Malgré – ou peut-être grâce à – sa topographie particulière et son positionnement plutôt isolé au large de l’Atlantique, l’île a accueilli son lot de visiteurs en quête d’un mode de vie alternatif. L’un des plus célèbres projets du genre fut El Cabrito, refuge hivernal de la commune viennoise Friedrichshof fondée par l’actionniste Otto Mühl, qui occupait une baie située dans les entrailles d’un canyon si aride qu’on ne serait pas étonnés d’y trouver James Franco en train de se scier un bras pour survivre.


Pendant trois années consécutives, à la toute fin des années 80, quelque 200 de ses disciples se sont rassemblés ici avec pour mission de remettre en question les structures contraignantes de la famille nucléaire et la notion de propriété privée – en d’autres mots, la monogamie –, notamment en pratiquant l’agriculture et en baisant cinq fois par jour avec une personne différente. En 1991, Mühl a été incarcéré pour des délits liés à la drogue et au détournement de mineurs. La majorité de ses disciples a ensuite déserté la commune pour emporter ses pénates en Algarve. Aujourd’hui, El Cabrito a été reconverti en centre de villégiature de style kibboutz accueillant de jeunes germanophones passionnés de permaculture et de peinture.

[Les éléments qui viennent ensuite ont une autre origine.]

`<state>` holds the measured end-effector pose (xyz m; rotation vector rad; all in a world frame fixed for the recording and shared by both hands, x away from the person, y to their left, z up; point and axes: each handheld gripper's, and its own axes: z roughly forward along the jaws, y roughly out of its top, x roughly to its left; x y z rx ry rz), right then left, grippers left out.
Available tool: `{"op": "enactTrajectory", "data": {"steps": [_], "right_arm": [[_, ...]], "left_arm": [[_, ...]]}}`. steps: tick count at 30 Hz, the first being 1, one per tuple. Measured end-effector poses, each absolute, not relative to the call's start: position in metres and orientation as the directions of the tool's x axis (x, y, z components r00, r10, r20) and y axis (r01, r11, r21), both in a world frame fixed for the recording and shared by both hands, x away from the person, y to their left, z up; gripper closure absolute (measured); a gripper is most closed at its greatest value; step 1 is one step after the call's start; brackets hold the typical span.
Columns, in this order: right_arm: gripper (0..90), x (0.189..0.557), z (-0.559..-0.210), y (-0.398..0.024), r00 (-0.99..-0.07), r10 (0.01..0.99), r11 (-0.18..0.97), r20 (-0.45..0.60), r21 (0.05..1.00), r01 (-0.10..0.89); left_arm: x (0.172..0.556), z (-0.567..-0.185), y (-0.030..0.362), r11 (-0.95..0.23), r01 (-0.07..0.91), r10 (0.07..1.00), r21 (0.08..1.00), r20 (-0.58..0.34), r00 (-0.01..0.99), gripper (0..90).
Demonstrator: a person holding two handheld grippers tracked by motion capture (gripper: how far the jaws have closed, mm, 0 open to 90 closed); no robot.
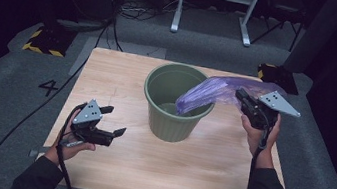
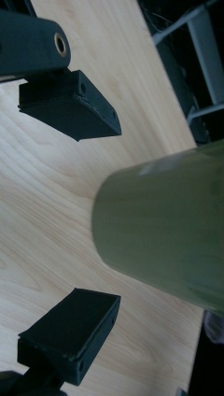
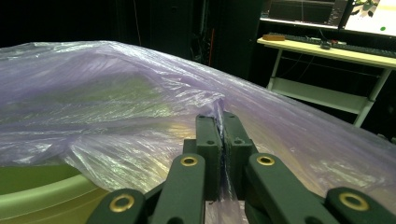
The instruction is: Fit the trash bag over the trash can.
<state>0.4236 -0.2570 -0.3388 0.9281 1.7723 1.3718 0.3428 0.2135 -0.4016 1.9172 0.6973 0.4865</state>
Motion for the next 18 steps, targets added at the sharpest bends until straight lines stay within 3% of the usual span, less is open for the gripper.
{"op": "enactTrajectory", "data": {"steps": [18], "right_arm": [[87.2, 0.420, -0.346, -0.235, -0.515, 0.840, 0.260, -0.171, 0.960, 0.104]], "left_arm": [[0.364, -0.333, 0.172, -0.305, 0.137, 0.626, 0.943, 0.089, 0.775, 17.9]]}}
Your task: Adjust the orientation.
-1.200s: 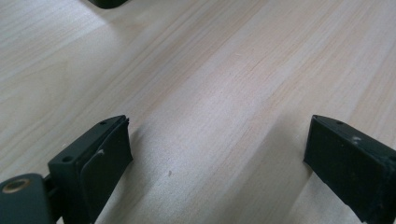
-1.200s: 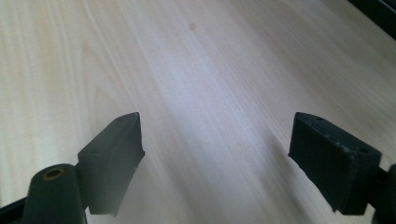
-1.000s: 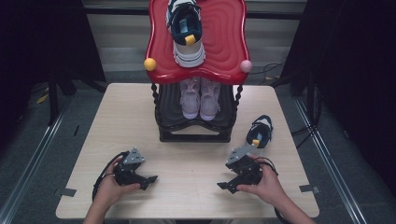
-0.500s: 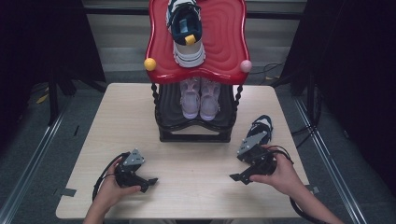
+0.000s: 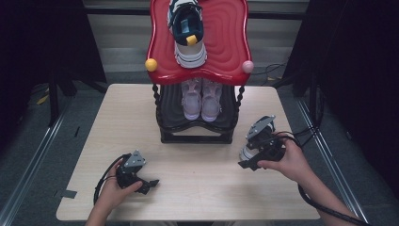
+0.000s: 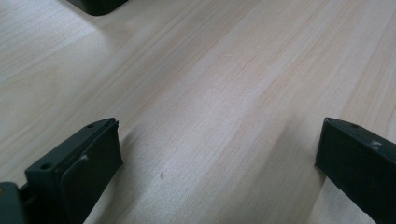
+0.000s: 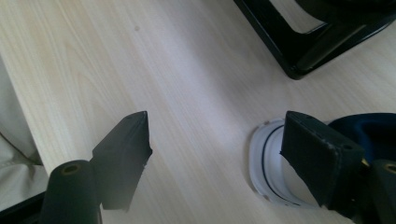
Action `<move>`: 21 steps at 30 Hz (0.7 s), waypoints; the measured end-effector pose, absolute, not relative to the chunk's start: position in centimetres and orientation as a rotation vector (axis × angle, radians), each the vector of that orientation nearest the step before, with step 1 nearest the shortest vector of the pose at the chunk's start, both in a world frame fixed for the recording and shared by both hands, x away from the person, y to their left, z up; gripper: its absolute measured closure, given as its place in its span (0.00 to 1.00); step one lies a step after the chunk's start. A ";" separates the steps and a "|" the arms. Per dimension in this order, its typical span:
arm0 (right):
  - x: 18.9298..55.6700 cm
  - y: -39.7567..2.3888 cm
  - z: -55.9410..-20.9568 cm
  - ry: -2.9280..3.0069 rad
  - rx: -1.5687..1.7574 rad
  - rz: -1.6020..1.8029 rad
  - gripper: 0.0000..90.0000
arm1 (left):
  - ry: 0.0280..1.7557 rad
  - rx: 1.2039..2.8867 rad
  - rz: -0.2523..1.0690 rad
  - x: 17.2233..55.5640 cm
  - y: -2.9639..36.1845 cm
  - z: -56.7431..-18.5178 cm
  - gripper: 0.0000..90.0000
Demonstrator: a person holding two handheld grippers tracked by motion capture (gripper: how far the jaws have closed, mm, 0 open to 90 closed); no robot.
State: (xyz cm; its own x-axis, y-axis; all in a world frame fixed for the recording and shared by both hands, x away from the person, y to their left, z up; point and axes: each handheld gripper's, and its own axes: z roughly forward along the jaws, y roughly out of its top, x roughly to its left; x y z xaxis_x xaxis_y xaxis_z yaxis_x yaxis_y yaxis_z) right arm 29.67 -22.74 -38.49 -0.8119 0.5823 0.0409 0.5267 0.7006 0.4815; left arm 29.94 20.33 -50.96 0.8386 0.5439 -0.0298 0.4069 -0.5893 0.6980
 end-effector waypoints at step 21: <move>32.4 -24.3 -37.7 2.787 0.979 0.578 0.29 | 0.689 2.280 0.241 29.9 20.3 -51.0 0.00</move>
State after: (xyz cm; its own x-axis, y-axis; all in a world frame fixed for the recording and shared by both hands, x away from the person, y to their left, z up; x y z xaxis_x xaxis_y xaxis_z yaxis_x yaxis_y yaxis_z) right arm 32.36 -24.25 -37.71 -0.7809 0.6246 0.0028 0.5743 0.7162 0.3966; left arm 29.94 20.33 -50.95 0.8388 0.5437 -0.0295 0.4067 -0.5896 0.6978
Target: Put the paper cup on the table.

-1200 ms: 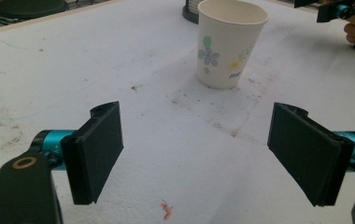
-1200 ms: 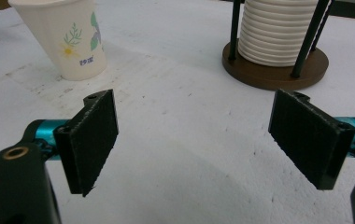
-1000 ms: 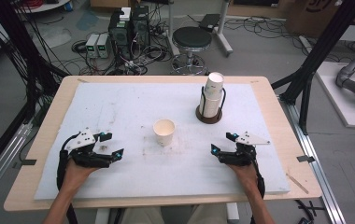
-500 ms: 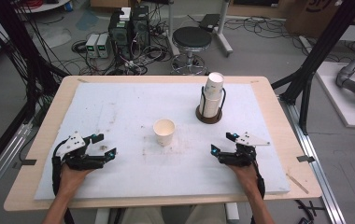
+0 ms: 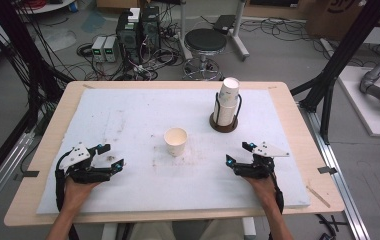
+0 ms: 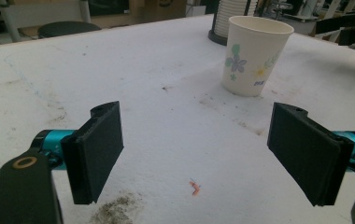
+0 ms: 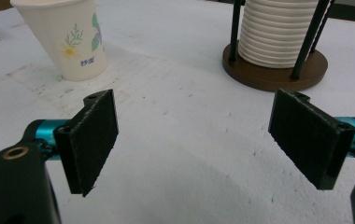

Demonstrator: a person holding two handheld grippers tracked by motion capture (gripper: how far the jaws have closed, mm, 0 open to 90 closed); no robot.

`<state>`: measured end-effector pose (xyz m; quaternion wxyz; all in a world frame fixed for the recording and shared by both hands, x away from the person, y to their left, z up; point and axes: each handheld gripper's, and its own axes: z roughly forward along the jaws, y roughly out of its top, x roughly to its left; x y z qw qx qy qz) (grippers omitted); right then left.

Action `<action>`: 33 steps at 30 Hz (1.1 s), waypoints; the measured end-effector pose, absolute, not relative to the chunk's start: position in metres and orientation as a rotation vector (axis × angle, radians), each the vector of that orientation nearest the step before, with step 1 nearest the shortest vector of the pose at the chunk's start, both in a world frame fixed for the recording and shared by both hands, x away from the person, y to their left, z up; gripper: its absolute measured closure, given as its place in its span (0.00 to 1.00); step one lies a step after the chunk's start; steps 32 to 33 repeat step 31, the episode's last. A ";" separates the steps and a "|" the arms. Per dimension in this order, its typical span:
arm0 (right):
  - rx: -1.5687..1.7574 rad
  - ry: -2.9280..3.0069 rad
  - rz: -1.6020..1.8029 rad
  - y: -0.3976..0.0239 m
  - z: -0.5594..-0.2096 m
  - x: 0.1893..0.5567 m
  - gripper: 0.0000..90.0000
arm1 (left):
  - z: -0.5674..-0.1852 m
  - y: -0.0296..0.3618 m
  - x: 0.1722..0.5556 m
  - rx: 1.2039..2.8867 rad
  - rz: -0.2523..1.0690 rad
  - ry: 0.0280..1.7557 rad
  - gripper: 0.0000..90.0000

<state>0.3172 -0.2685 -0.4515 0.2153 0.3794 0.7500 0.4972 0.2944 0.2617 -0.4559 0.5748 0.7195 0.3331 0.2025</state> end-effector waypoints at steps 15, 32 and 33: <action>1.045 2.081 1.384 -0.269 -0.451 0.317 0.18 | -0.456 0.262 0.293 1.673 0.485 0.779 0.21; 1.041 2.102 1.389 -0.268 -0.451 0.318 0.18 | -0.457 0.263 0.293 1.659 0.489 0.785 0.21; 1.041 2.102 1.389 -0.268 -0.451 0.318 0.18 | -0.457 0.263 0.293 1.659 0.489 0.785 0.21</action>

Outre une poignée d’artistes autrichiens mégalomanes, l’île a aussi exercé son potentiel d’attraction sur des nomades, des explorateurs, des rêveurs et des hippies de partout depuis les années 60. Des Européens ayant décidé de déserter le service militaire, le déclin du capitalisme ou tout simplement l’hiver ont décidé de suivre la route de la soie vers l’ouest plutôt que vers l’est, et ont mis le cap sur La Gomera afin d’y retaper de vieilles fermes et de vivre de leurs terres. À ce que je sache, personne n’a encore essayé de distiller leur mescal ou de diluer leur diméthyltryptamine, dont l’écrivain Terence McKenna était un grand adepte. Certains extrémistes auront pris son ouvrage The Archaic Revival au pied de la lettre, trouvant refuge dans des grottes marines pour y vivre à la façon des Guanches, peuple indigène qui habitait l’île il y a de cela 500 ans.

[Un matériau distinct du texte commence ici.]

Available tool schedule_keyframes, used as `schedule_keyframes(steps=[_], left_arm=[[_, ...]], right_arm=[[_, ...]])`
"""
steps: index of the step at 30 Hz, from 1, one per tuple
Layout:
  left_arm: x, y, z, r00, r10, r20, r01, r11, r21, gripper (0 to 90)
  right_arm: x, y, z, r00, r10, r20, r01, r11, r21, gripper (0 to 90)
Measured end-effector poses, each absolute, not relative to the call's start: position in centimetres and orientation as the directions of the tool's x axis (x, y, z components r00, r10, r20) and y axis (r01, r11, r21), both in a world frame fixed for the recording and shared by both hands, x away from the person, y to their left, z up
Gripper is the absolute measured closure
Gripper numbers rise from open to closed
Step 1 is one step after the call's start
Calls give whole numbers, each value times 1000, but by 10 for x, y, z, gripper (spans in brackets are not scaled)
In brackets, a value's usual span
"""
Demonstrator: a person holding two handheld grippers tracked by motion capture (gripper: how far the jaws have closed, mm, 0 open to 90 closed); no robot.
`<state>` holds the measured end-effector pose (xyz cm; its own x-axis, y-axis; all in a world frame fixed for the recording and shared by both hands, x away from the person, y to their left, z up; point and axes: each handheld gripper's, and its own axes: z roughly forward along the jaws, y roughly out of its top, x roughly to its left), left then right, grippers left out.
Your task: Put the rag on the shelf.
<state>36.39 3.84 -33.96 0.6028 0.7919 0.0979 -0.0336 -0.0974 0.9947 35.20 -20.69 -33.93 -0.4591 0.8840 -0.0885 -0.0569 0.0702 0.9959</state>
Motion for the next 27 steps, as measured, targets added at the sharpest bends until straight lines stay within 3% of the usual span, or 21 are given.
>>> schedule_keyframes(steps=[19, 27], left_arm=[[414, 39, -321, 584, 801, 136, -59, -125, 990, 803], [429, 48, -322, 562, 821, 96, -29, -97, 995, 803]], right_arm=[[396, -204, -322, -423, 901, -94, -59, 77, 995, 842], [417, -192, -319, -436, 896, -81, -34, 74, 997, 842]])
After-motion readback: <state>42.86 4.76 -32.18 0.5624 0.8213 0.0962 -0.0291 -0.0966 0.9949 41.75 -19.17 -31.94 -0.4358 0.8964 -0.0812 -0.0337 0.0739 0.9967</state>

Malgré – ou peut-être grâce à – sa topographie particulière et son positionnement plutôt isolé au large de l’Atlantique, l’île a accueilli son lot de visiteurs en quête d’un mode de vie alternatif.

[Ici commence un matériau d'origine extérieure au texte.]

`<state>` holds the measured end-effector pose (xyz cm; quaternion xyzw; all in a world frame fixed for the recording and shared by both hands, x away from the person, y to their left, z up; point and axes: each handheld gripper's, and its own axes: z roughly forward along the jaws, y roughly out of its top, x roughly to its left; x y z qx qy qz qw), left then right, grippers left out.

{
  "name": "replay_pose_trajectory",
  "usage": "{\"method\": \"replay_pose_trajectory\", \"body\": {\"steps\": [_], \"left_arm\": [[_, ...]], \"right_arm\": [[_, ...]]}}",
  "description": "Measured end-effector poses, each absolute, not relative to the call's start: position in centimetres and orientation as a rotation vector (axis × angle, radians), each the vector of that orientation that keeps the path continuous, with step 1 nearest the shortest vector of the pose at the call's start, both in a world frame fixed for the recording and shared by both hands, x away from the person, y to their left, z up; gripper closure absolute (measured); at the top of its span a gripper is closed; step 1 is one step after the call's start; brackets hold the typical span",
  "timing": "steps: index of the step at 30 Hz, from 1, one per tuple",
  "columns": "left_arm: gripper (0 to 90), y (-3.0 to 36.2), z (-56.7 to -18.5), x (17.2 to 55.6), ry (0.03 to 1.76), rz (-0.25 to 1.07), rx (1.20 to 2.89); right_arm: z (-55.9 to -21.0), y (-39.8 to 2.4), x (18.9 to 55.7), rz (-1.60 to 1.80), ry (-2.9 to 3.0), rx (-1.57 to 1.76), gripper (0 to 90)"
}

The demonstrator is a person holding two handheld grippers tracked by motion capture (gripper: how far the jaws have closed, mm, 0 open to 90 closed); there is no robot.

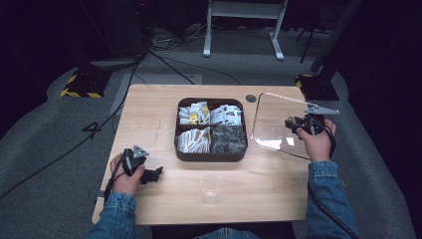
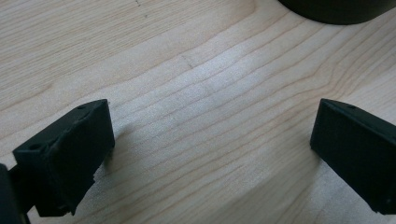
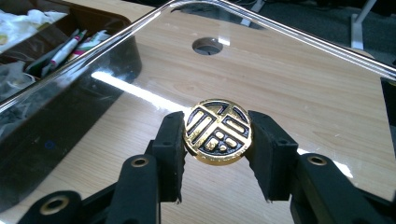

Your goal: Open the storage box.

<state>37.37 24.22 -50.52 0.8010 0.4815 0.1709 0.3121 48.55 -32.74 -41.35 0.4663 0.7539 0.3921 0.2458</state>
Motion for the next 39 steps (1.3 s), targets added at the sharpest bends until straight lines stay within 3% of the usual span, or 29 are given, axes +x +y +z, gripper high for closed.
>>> {"method": "replay_pose_trajectory", "body": {"steps": [39], "left_arm": [[0.2,24.2,-50.5,37.4,1.267,0.450,2.114]], "right_arm": [[-47.5,-33.9,50.7,0.997,2.138,1.426,58.5]]}}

L’île est aussi devenue un lieu de rassemblement pour une communauté de randonneurs allemands grano d’âge moyen, qui semblent tous très bien s’entendre. À les observer, on a davantage l’impression d’admirer un collage surréaliste plutôt qu’une œuvre d’art totale beuysienne. À environ cinq minutes à pied du lieu où Angela Merkel a passé ses vacances d’été il y a quelques années (c’est-à-dire à Jardin Tecina, le seul complexe hôtelier et terrain de golf de cette île où les emplois et les étendues d’eau ne sont pas légion), vous risquez de croiser un certain Freigeist von Liebenskunst. Avec ses leggings agencés à sa jupe en léopard et sa barbe délavée par le soleil, Freigeist a la dégaine d’un Jim Morrison naufragé. En plus d’entretenir quelques grottes sur la côte et une ferme dans les montagnes, il gagne sa vie en reverdissant les terres arides du désert et en offrant aux touristes des ateliers d’aménagement paysager ainsi que des randonnées les menant sur les traces des Guanches. Il est aussi l’auteur d’une thèse fort intéressante sur la « domestication des humains » et la façon de remédier à celle-ci en apprenant nos enfants comment retourner à l’état sauvage. Décidément, j’adore les gens que l’on rencontre ici.